A, Aortic root diameter (mm) and growth rate (mm/8wks)in WT and Fbn1^C1039G/+ mice treated with either vehicle control or GLPG0187 (100mg/kg) measured with transthoracic echocardiography at ages 6 through 14 weeks (n=13, per group). Results presented as mean ± SD. * represents significant difference between MFS GLPG and MFS Vehicle. † represents significant difference between MFS Vehicle and WT Vehicle. B, Elastin lamina breaks was evaluated with elastin Van Gieson staining (EVG) in aortic root from Fbn1^C1039G/+ mice treated with vehicle control or GLPG0187 (100mg/kg) or vehicle control at age 14 weeks (n=6, per group, scale bar = 50μm). C, Western blotting for p-Akt^Thr308, p-RPS6^Ser235/236 and p-RPS6^Ser240/244 in aortic root/ascending aortic specimens from WT and Fbn1^C1039G/+ mice treated with vehicle control or GLPG0187 (100mg/kg) at age 14 weeks. D, P-Akt^Thr308 (n=6, per group), p-PRAS40 (n=3, per group), p-RPS6^Ser235/236 (n=3, per group), and p-RPS6^Ser240/244 (n=3, per group) expression were measured by ELISA. Welch’s t-test was performed to examine the effect of GLPG0187 treatment. P-value (*P < 0.05, **P < 0.01, ***P < 0.001, ****P < 0.0001).
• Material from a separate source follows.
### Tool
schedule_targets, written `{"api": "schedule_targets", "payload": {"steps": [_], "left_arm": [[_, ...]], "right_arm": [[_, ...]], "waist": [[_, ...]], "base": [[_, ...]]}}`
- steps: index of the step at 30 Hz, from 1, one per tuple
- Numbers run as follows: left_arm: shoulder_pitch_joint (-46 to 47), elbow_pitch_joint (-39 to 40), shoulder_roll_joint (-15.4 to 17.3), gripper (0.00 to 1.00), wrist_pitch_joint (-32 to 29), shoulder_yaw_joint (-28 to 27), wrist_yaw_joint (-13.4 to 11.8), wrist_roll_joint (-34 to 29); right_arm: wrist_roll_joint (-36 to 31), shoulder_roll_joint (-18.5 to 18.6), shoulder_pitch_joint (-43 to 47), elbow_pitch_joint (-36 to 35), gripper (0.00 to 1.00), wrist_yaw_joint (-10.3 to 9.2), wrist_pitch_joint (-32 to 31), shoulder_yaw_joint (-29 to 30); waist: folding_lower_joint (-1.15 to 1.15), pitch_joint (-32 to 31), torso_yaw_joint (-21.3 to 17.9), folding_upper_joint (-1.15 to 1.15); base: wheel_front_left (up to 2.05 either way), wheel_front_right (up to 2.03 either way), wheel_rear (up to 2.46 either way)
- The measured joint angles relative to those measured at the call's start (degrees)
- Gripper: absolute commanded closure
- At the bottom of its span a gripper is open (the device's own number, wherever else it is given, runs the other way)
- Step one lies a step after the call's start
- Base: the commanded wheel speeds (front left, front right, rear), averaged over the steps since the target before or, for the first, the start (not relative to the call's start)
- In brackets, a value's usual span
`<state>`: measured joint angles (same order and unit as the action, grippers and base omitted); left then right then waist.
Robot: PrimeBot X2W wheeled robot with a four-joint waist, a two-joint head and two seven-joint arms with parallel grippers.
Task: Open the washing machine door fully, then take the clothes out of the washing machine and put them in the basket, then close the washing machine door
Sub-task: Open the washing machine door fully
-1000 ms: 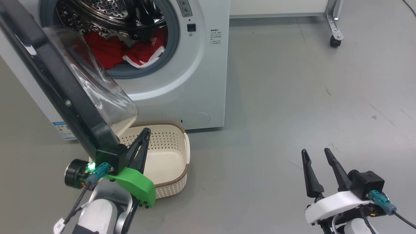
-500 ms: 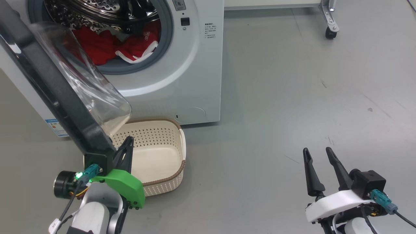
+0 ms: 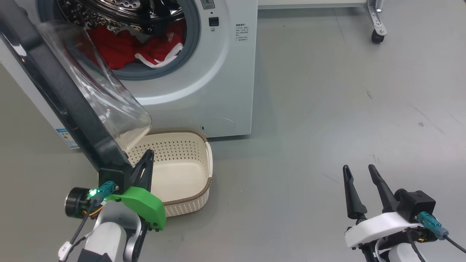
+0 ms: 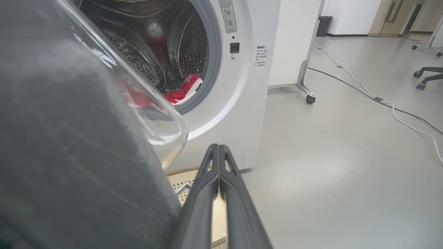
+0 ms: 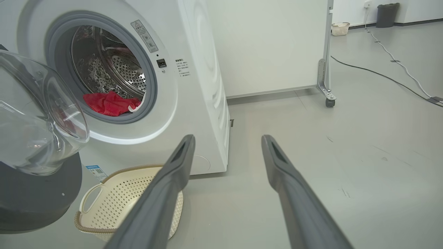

Figure 9.. scRNAseq in GLPG-treated Fbn1^C1039G/+ mice reveals reduced SMC phenotype modulation (modSMC)

A, Total dataset comprising all major aortic cell types in Fbn1^C1039G/+ GLPG- and vehicle control-treated root/ascending aortic segments (left). Validated markers for major cell types (SMCs:Myh11; modSMCs:Tnfrsf11b; fibroblasts: Pi16; and valve interstitial cells: Tbx20) (right). B, SMC subsets consisting of SMCs and modulated SMCs (modSMCs). GLPG-treatment reduced the overall percentage of SMC phenotype modulation by over 50%. GLPG-treatment increased SMC contractility (Cnn1 and Myh11) and reduced proteolytic matrix metalloproteinase 2 (Mmp2) gene expression. C, Pseudotemporal scoring reflects SMC phenotype progression from quiescent SMCs to phenotype modulated SMCs. GLPG-treatment reduced modSMC markers including, Tnfrsf11b (osteoprotegerin) and Vcam1 (vascular cell adhesion molecule 1) at later pseudotime quantiles.

Figure 10.. Proposed pathologic mechanism of lineage-specific integrin αv-Akt-mTORC1-RPS6 signaling during MFS aortic root aneurysm formation.

Integrin αv signaling is enhanced in MFS aortic root SHF compared to adjacent NC SMCs. The mTOR protein complex 1 (mTORC1) is composed of mTOR, PRAS40, Raptor, mLST8, and deptor. Following integrin αv activation, Akt-dependent phosphorylation deactivates PRAS40, an inhibitory component of the mTORC1 complex. mTORC1 subsequently activates RPS6, an essential component of the 40S ribosomal subunit, ultimately increasing protein synthesis and cell growth. Enhanced SMC phenotype modulation, proliferation and migration participate in aneurysm development.